Шломо закурил; его черты обострились, глазам не удавалось ни на чем сосредоточиться. Джейсон тихонько убрал свои руки и засунул в карманы. Он понял. Сердце Шломо стало вдруг для него прозрачным. Сердце, осажденное любовью, столь же безысходной, как и несуразная сказка, которую он начал выдумывать мгновение назад. Но есть ли выход для него самого? — спросил себя Джейсон. Разве не его ищет он постоянно, чтобы отпустить на волю свое детство? И к тому же, любовь тоже всего лишь сказка, слишком часто бессмысленная, а порой и мучительная. Но, полагая, что можно вмешаться в придуманную историю, Джейсон гораздо меньше был уверен, что можно вмешаться в любовь. Сердце и вправду одинокий охотник. Слепой, упрямый, порой до одержимости. Нелепый охотник, порой убивающий самого себя.

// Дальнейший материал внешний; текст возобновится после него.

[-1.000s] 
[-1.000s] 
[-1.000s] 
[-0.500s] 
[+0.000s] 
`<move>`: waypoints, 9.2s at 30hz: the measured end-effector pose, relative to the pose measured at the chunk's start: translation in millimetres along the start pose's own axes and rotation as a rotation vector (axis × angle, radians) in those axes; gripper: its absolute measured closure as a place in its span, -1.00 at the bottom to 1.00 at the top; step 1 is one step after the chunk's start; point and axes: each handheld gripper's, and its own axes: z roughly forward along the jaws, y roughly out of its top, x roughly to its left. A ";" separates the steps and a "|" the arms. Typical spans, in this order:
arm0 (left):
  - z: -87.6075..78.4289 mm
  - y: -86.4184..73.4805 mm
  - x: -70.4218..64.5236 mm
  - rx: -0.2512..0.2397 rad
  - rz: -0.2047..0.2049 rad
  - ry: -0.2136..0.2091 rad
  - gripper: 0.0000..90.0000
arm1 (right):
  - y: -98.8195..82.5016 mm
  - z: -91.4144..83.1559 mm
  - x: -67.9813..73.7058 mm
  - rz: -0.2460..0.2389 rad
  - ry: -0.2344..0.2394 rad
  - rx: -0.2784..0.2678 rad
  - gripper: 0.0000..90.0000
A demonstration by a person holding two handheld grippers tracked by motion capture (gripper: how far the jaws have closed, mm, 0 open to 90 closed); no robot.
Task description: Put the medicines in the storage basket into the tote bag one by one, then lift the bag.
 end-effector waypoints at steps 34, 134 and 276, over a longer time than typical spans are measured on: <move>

Они умолкли и сидели в тишине до самого утра. Все трое; трое охотников, съеденных собственной дичью.
Насколько часто Баладина навещала Шломо, настолько же избегала собственного брата. Когда они увиделись, после стольких лет, им почти не нашлось, что сказать друг другу. Они стояли лицом к лицу в тягостном молчании, с каким-то ужасно горьким привкусом во рту. Что мог бы рассказать Янтарная Ночь — Огненный Ветер? Шесть лет, проведенных в Париже, сжались, как шагреневая кожа, свелись всего лишь к горстке дней. Эти несколько дней скучились вокруг Розелена, преданного и умерщвленного им друга, а перед этим преступлением все остальное меркло. Тошнотворный сахар конфет, омоченных слезами, потом и слюной, что задушили Розелена, иссушал молчанием уста Янтарной Ночи — Огненного Ветра. Этот запечатанный сахаром смерти рот требовал тайны. Слова слиплись в клейкий ком леденцов, всякое слово застыло, стало непроизносимым. И он не осмеливался смотреть в лицо своей сестре из страха, что она заметит в его глазах отблеск ужаса умирающего Розелена.
Но и Баладине нечего было рассказывать. Музыка была чужда ее брату, а что касается Джейсона, то она упрямо отказывалась говорить о нем. Слишком хорошо ей была знакома ревность брата, которую она терпела все свое детство, — а сейчас она и сама страдала от этой болезни. В этом пункте они были слишком схожи; оба умели любить лишь с избытком ревности и тревоги. Так что каждый замкнулся в собственной истории, судорожно сжавшись в своей немоте; один — замалчивая свой стыд, другая — свою любовь. Янтарная Ночь — Огненный Ветер даже не сказал сестре обо всех тех письмах, которые написал ей, обо всех тех словах, которые к ней обратил, как и о стольких призывах на помощь и любовных песнях. Как о стольких безумных поцелуях. От всего этого не осталось больше ничего. Письма сгорели, слова исчезли, призывы потерялись, песни смолкли, задушенные криком. А поцелуи снова впали в небытие. В небытие любви, которая никогда по-настоящему не существовала. Так что меж ними сейчас существовала лишь огромная неловкость.